▶ _AIM OF THE TASK_: Show every line of the data that includes the word "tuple".

(Stored data entries)

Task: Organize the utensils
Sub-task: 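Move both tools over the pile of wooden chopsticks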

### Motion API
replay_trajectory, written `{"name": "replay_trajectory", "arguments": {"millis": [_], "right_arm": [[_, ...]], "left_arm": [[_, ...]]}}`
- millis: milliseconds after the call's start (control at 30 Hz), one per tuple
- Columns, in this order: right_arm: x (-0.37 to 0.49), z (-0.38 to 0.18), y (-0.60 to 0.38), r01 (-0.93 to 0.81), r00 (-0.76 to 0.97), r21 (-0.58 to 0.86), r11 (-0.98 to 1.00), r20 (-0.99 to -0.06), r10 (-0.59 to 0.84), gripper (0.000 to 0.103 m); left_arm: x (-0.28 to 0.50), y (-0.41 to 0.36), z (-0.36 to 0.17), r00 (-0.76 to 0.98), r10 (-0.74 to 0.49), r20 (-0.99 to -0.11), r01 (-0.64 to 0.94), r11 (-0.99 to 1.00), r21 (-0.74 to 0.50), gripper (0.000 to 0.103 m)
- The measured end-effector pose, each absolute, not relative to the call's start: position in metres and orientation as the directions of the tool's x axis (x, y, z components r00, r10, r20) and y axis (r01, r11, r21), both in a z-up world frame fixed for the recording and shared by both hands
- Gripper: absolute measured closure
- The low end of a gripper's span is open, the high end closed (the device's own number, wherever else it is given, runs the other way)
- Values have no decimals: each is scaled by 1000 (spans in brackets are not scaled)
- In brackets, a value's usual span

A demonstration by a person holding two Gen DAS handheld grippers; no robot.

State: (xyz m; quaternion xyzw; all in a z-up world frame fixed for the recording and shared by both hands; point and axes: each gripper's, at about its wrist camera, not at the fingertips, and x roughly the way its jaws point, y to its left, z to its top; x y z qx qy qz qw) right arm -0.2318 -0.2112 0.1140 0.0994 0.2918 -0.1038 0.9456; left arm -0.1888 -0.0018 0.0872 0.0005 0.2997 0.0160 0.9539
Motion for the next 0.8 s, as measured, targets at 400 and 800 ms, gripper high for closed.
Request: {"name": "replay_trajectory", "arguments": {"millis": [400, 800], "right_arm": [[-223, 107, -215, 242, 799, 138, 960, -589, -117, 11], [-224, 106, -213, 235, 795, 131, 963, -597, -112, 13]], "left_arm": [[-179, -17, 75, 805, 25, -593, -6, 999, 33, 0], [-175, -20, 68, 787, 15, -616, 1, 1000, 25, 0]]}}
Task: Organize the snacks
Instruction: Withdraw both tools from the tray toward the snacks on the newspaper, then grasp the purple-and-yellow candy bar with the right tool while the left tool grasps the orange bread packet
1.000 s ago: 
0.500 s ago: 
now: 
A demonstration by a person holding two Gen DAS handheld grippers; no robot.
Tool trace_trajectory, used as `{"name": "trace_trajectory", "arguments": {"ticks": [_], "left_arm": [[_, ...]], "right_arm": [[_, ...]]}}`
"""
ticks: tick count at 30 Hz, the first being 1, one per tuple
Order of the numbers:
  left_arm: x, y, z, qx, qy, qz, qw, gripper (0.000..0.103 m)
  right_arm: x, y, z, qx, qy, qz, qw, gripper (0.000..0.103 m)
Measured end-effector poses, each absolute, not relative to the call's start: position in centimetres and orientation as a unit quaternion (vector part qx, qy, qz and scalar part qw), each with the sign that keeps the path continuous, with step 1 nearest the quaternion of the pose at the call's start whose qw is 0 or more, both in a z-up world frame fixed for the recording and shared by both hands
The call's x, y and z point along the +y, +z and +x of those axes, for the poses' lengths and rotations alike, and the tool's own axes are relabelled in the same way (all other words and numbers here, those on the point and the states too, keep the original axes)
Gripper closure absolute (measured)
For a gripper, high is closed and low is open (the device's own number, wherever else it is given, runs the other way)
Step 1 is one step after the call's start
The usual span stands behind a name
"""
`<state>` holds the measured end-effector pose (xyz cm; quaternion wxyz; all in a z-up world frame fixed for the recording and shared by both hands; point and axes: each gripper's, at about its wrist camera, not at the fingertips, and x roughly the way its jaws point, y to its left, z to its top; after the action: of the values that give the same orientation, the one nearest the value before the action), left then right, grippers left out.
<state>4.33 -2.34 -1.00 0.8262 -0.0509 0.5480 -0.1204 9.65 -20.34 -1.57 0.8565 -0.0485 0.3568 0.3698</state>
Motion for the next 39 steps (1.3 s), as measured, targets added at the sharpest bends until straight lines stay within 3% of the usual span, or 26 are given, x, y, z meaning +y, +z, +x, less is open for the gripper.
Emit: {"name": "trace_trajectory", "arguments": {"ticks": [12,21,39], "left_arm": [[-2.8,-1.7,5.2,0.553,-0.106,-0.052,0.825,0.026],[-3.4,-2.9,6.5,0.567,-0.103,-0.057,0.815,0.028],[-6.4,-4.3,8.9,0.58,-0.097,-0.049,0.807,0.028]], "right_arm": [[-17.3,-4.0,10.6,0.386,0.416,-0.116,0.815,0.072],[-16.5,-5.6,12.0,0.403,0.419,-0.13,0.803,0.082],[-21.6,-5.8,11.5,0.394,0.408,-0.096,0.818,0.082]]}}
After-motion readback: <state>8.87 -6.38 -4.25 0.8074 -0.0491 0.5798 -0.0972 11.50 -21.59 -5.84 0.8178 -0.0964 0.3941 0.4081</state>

▶ _ANSWER TO THE PROBLEM_:
- millis: milliseconds after the call's start (control at 30 Hz), one per tuple
ticks: tick count at 30 Hz, the first being 1, one per tuple

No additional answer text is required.